● **THE INPUT**:
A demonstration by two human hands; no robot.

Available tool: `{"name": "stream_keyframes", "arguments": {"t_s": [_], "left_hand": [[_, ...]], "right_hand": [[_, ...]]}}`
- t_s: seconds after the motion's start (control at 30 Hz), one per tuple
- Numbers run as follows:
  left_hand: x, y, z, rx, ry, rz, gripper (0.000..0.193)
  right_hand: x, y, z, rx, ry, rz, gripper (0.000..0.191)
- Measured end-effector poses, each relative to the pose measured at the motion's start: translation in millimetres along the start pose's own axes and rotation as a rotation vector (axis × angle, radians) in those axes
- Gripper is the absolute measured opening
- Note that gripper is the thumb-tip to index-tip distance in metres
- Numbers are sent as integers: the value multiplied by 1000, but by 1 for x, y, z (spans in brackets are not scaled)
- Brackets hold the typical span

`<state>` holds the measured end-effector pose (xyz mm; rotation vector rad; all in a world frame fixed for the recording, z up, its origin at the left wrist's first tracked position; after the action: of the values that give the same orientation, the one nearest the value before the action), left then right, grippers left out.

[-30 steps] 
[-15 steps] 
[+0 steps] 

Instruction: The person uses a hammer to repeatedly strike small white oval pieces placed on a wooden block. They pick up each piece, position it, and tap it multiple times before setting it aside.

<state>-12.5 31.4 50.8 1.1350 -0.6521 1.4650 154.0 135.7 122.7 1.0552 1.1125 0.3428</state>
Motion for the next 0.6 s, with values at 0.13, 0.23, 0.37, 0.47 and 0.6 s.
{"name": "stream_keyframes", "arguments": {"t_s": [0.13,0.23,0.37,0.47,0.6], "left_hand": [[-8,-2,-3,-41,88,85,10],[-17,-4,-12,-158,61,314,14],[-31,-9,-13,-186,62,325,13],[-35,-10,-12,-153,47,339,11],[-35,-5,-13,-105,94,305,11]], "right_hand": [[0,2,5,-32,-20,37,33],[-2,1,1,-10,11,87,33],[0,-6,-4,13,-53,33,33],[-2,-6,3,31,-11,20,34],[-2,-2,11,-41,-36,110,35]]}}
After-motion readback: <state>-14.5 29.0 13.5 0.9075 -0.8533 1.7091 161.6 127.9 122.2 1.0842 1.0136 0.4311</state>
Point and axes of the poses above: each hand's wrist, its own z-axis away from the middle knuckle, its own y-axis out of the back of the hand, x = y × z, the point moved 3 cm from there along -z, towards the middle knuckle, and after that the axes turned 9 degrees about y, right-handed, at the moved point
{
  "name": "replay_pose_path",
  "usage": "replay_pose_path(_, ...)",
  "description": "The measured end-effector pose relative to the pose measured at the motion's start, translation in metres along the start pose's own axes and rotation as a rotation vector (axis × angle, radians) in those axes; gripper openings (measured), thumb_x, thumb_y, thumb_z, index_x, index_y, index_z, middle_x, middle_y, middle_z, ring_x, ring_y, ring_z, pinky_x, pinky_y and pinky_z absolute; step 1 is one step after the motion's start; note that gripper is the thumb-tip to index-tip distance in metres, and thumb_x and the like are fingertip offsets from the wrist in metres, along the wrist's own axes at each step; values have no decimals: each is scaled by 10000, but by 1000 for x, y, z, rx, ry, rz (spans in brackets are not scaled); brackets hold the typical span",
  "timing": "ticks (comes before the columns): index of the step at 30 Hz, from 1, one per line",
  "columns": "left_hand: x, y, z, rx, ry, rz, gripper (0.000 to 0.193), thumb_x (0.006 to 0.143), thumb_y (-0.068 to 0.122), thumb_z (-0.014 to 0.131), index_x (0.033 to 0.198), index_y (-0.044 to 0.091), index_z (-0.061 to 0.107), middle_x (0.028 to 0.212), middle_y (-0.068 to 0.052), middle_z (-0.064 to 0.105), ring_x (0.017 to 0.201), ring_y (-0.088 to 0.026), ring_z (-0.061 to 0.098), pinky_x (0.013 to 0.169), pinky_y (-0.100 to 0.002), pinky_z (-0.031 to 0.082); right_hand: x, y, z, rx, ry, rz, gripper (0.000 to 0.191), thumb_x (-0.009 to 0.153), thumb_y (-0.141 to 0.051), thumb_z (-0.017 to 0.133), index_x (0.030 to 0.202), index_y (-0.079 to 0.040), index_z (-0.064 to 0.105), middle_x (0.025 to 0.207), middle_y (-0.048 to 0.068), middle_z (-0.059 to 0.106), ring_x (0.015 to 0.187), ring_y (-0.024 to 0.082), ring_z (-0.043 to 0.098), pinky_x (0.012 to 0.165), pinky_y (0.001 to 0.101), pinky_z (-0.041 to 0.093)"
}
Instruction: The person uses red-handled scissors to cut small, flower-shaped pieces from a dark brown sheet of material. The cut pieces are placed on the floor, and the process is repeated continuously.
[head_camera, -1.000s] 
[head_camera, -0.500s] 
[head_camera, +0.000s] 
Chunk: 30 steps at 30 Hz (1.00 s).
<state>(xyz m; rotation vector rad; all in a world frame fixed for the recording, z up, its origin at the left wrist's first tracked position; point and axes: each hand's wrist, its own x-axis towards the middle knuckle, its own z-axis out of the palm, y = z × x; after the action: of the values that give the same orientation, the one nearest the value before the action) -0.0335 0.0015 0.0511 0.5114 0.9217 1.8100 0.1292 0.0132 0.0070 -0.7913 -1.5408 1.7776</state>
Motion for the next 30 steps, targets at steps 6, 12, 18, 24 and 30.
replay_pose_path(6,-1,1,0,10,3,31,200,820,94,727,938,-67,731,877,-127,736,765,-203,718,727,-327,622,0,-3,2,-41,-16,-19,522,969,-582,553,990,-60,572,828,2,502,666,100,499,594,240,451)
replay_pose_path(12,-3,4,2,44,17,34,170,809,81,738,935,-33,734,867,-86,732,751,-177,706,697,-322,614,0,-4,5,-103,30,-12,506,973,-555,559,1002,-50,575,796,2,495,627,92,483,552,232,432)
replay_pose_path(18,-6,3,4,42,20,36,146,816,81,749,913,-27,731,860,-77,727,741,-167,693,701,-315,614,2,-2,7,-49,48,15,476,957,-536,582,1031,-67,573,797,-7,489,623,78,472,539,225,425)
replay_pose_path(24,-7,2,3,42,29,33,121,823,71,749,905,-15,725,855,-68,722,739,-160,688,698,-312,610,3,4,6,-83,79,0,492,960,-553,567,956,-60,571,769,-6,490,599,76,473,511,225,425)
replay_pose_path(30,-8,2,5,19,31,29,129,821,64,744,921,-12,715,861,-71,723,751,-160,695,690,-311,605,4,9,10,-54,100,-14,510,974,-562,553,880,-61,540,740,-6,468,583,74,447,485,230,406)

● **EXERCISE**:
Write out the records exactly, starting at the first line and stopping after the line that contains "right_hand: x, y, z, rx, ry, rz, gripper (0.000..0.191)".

● **PROBLEM SOLUTION**:
A demonstration by two human hands; no robot.

Available tool: `{"name": "stream_keyframes", "arguments": {"t_s": [_], "left_hand": [[_, ...]], "right_hand": [[_, ...]]}}`
- t_s: seconds after the motion's start (control at 30 Hz), one per tuple
- Numbers run as follows:
  left_hand: x, y, z, rx, ry, rz, gripper (0.000..0.193)
  right_hand: x, y, z, rx, ry, rz, gripper (0.000..0.191)

This answer is finished.